-- Exercise directions --
Print the data below exactly, but only the lines from the one containing "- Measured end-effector" down to the one containing "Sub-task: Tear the", inclusive.

-- Data segment --
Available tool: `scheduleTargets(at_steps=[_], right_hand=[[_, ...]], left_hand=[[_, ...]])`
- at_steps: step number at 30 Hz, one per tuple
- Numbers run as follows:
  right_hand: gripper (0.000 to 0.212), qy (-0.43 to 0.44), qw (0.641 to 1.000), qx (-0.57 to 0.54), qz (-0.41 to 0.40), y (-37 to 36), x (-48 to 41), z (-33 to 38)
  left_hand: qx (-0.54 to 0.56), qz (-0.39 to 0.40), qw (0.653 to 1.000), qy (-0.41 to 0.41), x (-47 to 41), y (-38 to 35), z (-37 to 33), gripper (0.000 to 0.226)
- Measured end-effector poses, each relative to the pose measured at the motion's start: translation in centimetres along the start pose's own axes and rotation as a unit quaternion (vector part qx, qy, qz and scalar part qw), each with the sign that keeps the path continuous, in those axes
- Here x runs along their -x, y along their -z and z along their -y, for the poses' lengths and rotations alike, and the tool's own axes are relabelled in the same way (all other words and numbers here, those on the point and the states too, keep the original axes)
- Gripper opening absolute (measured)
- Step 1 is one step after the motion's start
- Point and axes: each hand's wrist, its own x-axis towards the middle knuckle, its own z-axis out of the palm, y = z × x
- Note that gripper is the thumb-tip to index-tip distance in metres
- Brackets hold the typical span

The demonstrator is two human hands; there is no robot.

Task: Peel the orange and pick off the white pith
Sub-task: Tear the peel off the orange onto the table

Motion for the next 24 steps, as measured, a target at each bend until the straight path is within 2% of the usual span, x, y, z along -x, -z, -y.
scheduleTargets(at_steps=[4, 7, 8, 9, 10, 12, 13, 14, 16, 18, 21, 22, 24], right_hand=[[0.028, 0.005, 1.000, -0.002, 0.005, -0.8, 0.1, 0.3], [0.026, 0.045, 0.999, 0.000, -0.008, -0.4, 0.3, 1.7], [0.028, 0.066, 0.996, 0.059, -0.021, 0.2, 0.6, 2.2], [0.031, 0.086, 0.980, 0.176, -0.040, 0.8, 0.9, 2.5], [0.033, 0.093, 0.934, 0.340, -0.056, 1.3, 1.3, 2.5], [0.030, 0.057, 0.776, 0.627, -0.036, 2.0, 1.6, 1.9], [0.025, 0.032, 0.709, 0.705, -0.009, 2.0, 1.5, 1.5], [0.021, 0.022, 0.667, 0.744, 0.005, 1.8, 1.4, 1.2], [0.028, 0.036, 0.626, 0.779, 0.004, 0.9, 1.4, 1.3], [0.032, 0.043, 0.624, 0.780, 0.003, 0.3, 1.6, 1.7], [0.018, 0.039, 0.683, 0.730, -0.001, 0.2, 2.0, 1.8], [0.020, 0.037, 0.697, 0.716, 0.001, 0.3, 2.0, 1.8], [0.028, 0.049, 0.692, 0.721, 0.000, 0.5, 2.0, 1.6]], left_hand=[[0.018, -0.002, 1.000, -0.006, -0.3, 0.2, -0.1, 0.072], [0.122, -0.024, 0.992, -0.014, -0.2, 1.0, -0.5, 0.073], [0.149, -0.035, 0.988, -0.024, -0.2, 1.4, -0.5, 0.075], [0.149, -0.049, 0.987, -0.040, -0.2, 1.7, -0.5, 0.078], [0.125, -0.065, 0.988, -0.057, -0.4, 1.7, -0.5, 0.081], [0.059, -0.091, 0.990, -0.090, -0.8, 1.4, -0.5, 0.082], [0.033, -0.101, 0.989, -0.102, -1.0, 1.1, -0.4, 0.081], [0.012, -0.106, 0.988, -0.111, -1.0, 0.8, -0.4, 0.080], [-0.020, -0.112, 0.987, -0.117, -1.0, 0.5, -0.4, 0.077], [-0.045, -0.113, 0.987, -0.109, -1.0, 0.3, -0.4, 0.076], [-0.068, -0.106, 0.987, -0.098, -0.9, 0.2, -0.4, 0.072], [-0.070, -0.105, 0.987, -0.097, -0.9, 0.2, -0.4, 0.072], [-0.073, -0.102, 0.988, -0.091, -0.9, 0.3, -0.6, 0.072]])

-- Exercise response --
- Measured end-effector poses, each relative to the pose measured at the motion's start: translation in centimetres along the start pose's own axes and rotation as a unit quaternion (vector part qx, qy, qz and scalar part qw), each with the sign that keeps the path continuous, in those axes
- Here x runs along their -x, y along their -z and z along their -y, for the poses' lengths and rotations alike, and the tool's own axes are relabelled in the same way (all other words and numbers here, those on the point and the states too, keep the original axes)
- Gripper opening absolute (measured)
- Step 1 is one step after the motion's start
- Point and axes: each hand's wrist, its own x-axis towards the middle knuckle, its own z-axis out of the palm, y = z × x
- Note that gripper is the thumb-tip to index-tip distance in metres
- Brackets hold the typical span

The demonstrator is two human hands; there is no robot.

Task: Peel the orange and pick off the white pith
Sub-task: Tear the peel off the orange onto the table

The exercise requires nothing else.